### PROBLEM REQUIREMENTS
Show only those lines of the entries where the string "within" is found.
============================================================
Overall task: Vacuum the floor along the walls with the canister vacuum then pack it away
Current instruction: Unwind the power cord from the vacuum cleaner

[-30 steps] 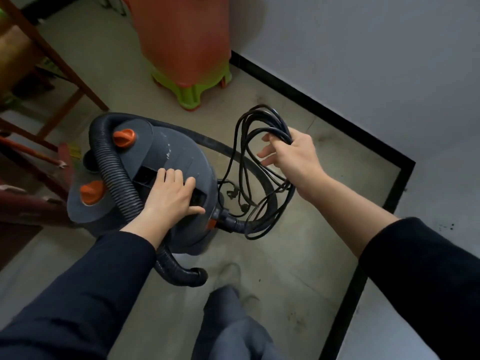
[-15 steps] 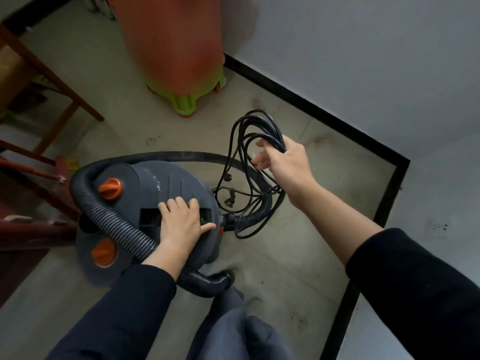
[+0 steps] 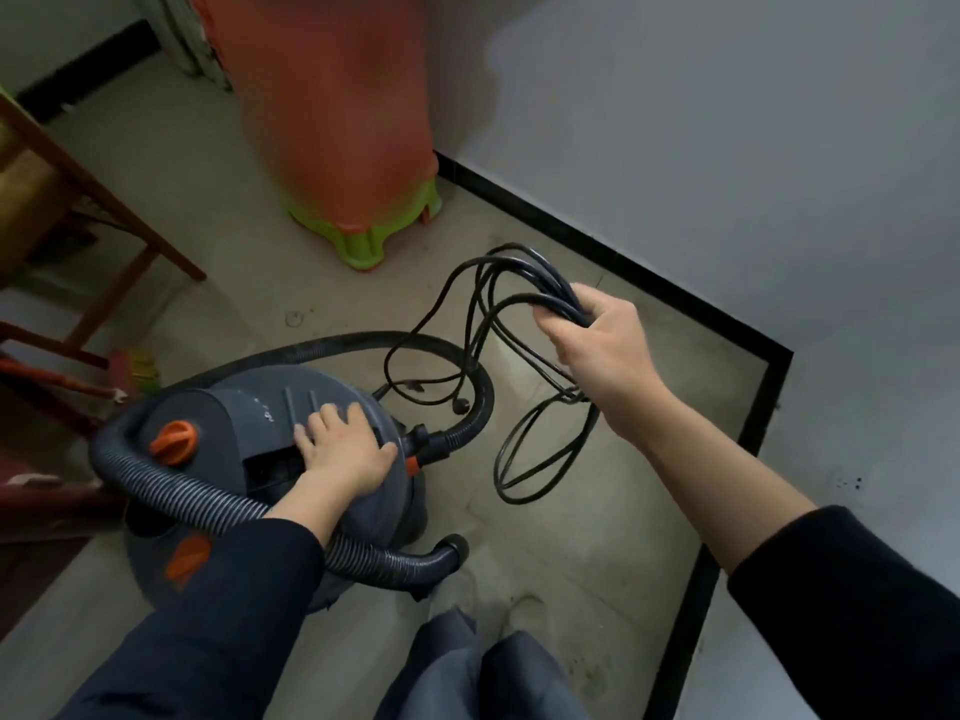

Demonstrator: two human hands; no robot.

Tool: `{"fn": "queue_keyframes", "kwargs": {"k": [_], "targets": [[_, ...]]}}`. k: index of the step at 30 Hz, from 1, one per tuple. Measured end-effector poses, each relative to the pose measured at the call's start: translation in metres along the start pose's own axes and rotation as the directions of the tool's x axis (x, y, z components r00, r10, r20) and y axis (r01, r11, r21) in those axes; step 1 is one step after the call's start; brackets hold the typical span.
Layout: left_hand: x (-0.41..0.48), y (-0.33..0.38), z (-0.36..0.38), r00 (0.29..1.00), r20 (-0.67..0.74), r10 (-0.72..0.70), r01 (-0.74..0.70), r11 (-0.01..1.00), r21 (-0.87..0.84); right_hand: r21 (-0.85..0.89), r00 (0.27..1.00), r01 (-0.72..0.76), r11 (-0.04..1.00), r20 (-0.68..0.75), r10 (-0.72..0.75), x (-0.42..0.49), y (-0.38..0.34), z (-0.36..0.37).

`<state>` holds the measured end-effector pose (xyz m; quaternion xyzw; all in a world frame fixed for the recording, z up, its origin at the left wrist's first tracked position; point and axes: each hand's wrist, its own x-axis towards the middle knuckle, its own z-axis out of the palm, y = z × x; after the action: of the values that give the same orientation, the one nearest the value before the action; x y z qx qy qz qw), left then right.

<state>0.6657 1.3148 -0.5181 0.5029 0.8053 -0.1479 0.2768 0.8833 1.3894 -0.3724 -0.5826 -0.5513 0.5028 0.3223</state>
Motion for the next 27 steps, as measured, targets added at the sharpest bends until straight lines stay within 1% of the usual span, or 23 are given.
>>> {"fn": "queue_keyframes", "kwargs": {"k": [2, 3, 4, 5, 6, 7, 8, 9, 10, 11, 12, 13, 15, 17, 18, 20, 21, 22, 24, 26, 27], "targets": [[-0.012, 0.023, -0.015, 0.987, -0.115, 0.112, -0.135, 0.968, -0.210, 0.003, 0.999, 0.050, 0.999, -0.004, -0.050, -0.007, -0.010, -0.023], [-0.020, 0.037, -0.023, 0.979, -0.156, 0.129, -0.176, 0.921, -0.347, 0.009, 0.998, 0.068, 0.998, -0.009, -0.068, -0.012, -0.015, -0.035], [-0.028, 0.053, -0.032, 0.979, -0.154, 0.132, -0.191, 0.857, -0.479, 0.018, 0.997, 0.080, 0.997, -0.009, -0.080, -0.018, -0.018, -0.046], [-0.039, 0.068, -0.041, 0.986, -0.104, 0.131, -0.168, 0.782, -0.600, 0.018, 0.997, 0.083, 0.996, 0.000, -0.083, -0.025, -0.021, -0.055], [-0.051, 0.083, -0.048, 0.991, -0.016, 0.134, -0.103, 0.672, -0.734, 0.005, 0.997, 0.075, 0.997, 0.018, -0.075, -0.032, -0.022, -0.063], [-0.064, 0.095, -0.055, 0.984, 0.093, 0.155, 0.001, 0.510, -0.860, -0.017, 0.997, 0.064, 0.998, 0.041, -0.063, -0.040, -0.022, -0.069], [-0.079, 0.107, -0.061, 0.958, 0.200, 0.206, 0.122, 0.337, -0.933, -0.038, 0.996, 0.056, 0.998, 0.066, -0.054, -0.048, -0.022, -0.076], [-0.090, 0.114, -0.067, 0.919, 0.272, 0.287, 0.227, 0.179, -0.957, -0.049, 0.995, 0.051, 0.997, 0.093, -0.046, -0.055, -0.021, -0.080], [-0.097, 0.118, -0.070, 0.875, 0.307, 0.374, 0.316, 0.039, -0.948, -0.050, 0.993, 0.044, 0.998, 0.116, -0.038, -0.062, -0.018, -0.083], [-0.104, 0.121, -0.072, 0.835, 0.321, 0.447, 0.394, -0.078, -0.916, -0.046, 0.991, 0.034, 0.998, 0.130, -0.028, -0.069, -0.017, -0.087], [-0.109, 0.123, -0.074, 0.800, 0.322, 0.507, 0.457, -0.167, -0.874, -0.038, 0.991, 0.022, 0.999, 0.134, -0.016, -0.076, -0.015, -0.092], [-0.112, 0.124, -0.075, 0.772, 0.314, 0.553, 0.501, -0.223, -0.836, -0.030, 0.991, 0.010, 0.999, 0.133, -0.006, -0.081, -0.013, -0.096], [-0.117, 0.126, -0.079, 0.735, 0.295, 0.610, 0.548, -0.278, -0.789, -0.049, 0.989, 0.000, 0.999, 0.145, 0.008, -0.089, -0.009, -0.103], [-0.121, 0.132, -0.086, 0.716, 0.285, 0.637, 0.568, -0.295, -0.768, -0.095, 0.983, 0.018, 0.995, 0.184, 0.000, -0.096, -0.006, -0.107], [-0.123, 0.136, -0.090, 0.726, 0.284, 0.626, 0.568, -0.314, -0.761, -0.125, 0.979, 0.034, 0.992, 0.205, -0.008, -0.100, -0.004, -0.108], [-0.124, 0.145, -0.097, 0.775, 0.290, 0.561, 0.548, -0.368, -0.751, -0.195, 0.973, 0.064, 0.979, 0.230, -0.018, -0.106, 0.003, -0.107], [-0.124, 0.149, -0.100, 0.803, 0.305, 0.512, 0.524, -0.363, -0.770, -0.217, 0.972, 0.066, 0.974, 0.234, -0.014, -0.107, 0.007, -0.105], [-0.123, 0.152, -0.100, 0.828, 0.326, 0.456, 0.497, -0.328, -0.803, -0.227, 0.973, 0.057, 0.972, 0.230, -0.003, -0.109, 0.012, -0.103], [-0.121, 0.150, -0.103, 0.848, 0.368, 0.382, 0.462, -0.194, -0.865, -0.226, 0.981, 0.024, 0.974, 0.191, 0.021, -0.107, 0.020, -0.100], [-0.115, 0.143, -0.108, 0.851, 0.387, 0.355, 0.437, -0.070, -0.897, -0.213, 0.991, -0.013, 0.977, 0.130, 0.041, -0.100, 0.023, -0.096], [-0.111, 0.138, -0.113, 0.853, 0.385, 0.352, 0.427, -0.048, -0.903, -0.204, 0.993, -0.024, 0.979, 0.108, 0.047, -0.095, 0.022, -0.092]]}}
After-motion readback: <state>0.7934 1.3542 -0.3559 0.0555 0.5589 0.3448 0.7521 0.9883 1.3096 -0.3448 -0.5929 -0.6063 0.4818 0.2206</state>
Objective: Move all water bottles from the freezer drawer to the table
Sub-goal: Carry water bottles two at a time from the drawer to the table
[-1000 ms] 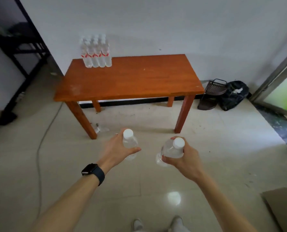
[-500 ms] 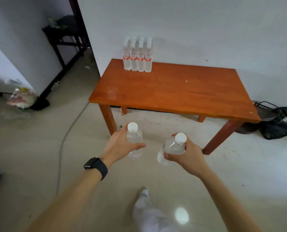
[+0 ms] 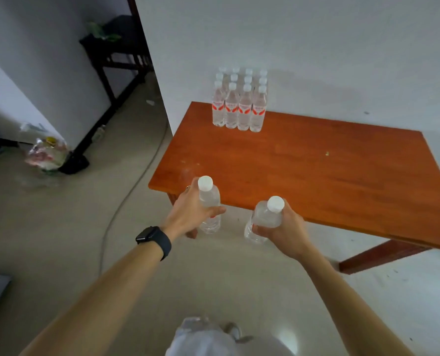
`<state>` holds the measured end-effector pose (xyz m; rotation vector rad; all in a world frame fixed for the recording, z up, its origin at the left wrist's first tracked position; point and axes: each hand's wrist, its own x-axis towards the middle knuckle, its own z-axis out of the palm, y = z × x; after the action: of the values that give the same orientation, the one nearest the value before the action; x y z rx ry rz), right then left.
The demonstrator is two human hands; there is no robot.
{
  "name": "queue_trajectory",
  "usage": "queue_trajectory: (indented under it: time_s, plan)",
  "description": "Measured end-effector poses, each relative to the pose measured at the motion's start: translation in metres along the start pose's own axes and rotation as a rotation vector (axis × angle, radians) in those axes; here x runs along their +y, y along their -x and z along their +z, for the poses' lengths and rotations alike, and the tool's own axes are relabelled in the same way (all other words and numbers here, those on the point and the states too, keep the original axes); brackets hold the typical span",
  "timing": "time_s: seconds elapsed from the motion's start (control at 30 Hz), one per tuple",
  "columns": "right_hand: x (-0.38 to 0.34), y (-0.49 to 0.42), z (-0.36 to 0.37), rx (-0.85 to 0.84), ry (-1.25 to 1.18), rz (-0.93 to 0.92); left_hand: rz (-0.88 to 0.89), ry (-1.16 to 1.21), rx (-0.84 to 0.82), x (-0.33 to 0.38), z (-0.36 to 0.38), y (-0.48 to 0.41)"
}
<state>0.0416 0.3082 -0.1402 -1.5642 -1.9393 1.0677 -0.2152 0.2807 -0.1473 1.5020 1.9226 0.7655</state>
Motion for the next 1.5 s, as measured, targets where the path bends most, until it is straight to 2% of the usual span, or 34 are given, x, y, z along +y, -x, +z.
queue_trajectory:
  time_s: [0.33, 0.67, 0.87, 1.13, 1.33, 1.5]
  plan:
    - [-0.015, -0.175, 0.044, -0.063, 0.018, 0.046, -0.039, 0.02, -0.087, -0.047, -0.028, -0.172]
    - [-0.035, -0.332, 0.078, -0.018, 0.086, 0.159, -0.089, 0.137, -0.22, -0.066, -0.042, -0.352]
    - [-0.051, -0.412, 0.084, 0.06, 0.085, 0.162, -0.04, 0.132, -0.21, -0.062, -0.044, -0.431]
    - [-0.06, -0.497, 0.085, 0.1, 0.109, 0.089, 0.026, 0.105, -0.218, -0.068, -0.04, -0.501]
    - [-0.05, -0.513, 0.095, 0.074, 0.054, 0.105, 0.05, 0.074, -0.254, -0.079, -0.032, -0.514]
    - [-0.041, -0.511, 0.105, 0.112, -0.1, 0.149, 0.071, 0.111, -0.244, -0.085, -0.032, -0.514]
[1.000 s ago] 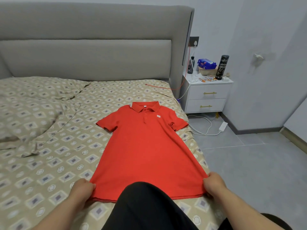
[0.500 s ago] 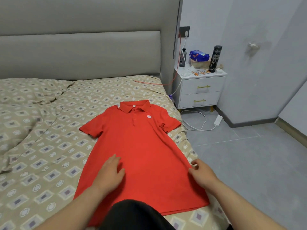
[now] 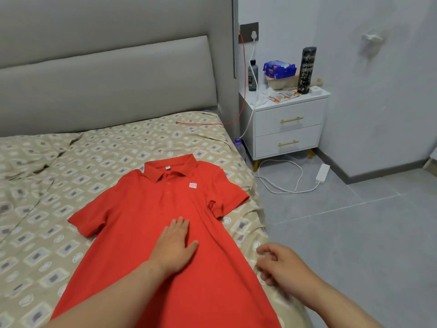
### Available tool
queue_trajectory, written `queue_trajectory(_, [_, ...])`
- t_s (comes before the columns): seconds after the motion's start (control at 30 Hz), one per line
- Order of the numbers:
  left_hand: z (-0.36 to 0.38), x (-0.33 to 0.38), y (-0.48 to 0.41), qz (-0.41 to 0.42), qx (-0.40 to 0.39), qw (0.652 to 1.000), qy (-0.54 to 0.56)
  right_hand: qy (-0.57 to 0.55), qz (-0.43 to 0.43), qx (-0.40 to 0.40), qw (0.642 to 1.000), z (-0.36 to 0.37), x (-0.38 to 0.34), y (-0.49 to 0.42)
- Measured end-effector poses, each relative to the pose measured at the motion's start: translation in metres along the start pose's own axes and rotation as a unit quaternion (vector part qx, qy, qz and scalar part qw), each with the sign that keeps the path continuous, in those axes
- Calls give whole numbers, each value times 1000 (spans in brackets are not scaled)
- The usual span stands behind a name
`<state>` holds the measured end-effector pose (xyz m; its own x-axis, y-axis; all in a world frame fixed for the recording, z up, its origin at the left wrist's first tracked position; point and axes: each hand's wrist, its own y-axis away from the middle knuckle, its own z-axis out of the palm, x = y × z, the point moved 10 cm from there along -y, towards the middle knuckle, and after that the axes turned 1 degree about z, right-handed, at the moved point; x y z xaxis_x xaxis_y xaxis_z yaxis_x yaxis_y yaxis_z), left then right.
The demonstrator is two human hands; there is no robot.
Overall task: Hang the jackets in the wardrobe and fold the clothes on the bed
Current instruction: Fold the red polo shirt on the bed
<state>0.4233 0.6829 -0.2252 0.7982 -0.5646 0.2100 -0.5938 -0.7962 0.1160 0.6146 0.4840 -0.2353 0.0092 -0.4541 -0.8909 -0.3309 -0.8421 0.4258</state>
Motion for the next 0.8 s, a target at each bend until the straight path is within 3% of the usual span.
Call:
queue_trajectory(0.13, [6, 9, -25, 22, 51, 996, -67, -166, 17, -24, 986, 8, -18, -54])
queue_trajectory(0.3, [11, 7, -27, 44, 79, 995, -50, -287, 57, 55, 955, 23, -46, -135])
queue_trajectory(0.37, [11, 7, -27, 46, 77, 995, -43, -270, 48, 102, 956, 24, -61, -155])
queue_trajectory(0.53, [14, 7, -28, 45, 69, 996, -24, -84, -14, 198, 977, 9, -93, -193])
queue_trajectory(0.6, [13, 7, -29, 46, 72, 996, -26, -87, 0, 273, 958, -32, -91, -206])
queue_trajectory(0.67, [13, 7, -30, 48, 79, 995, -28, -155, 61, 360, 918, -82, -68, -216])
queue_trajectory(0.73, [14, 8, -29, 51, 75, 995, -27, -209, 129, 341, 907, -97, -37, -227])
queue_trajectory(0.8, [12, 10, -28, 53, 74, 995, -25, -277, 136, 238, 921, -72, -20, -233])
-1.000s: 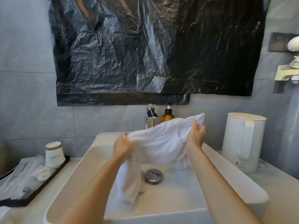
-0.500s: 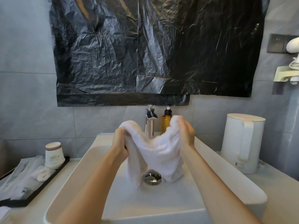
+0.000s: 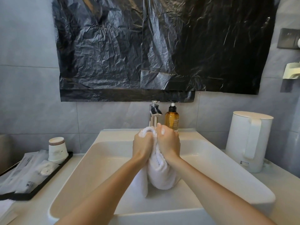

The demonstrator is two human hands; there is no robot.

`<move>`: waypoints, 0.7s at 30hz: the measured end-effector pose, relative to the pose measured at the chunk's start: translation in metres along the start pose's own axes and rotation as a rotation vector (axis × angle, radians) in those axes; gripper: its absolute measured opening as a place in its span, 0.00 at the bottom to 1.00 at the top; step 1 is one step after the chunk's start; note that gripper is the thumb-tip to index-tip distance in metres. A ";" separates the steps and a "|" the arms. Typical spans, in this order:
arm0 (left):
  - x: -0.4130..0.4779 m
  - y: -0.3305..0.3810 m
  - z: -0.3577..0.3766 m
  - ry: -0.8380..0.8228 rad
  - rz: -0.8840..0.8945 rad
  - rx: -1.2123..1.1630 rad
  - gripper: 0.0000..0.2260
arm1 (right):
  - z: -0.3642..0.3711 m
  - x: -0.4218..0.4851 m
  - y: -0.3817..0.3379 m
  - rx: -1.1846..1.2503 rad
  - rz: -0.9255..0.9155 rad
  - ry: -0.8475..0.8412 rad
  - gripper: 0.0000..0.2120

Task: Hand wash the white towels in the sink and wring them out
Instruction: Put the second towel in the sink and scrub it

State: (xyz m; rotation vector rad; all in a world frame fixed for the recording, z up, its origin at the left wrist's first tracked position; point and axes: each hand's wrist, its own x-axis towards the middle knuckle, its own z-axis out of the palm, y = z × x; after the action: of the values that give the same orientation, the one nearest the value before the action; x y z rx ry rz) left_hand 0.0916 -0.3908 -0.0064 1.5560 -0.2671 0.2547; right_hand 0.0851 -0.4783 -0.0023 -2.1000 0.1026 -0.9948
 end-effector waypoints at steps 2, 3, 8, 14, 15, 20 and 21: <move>0.001 -0.001 -0.002 -0.042 0.011 0.058 0.15 | -0.004 0.000 0.003 -0.122 -0.017 -0.068 0.19; 0.002 0.000 -0.003 -0.079 0.004 0.078 0.14 | -0.006 0.000 0.005 -0.183 -0.019 -0.090 0.18; 0.009 0.009 -0.013 -0.235 -0.241 -0.008 0.23 | -0.008 0.009 0.023 -0.087 0.121 -0.120 0.20; 0.019 -0.004 -0.020 -0.101 -0.214 -0.047 0.09 | 0.007 0.031 0.038 0.187 0.225 -0.192 0.08; 0.021 -0.006 -0.022 -0.063 -0.223 -0.078 0.10 | 0.005 0.033 0.036 0.195 0.189 -0.101 0.06; 0.028 -0.008 -0.024 0.020 -0.227 -0.192 0.14 | -0.013 0.059 0.005 0.175 -0.075 -0.030 0.18; 0.028 -0.009 -0.023 0.005 -0.233 -0.196 0.14 | -0.013 0.069 -0.005 0.133 -0.127 -0.055 0.19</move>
State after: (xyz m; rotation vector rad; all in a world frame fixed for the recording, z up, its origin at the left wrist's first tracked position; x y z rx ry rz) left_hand 0.1210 -0.3684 -0.0054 1.3774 -0.1015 0.0479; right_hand 0.1226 -0.5097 0.0487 -2.0302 -0.1227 -0.9894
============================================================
### OUTPUT
Motion for the next 27 steps, as measured, targets added at the sharpest bends until straight lines stay within 1% of the usual span, or 23 are given.
Motion for the next 0.8 s, a target at each bend until the straight path is within 3% of the usual span.

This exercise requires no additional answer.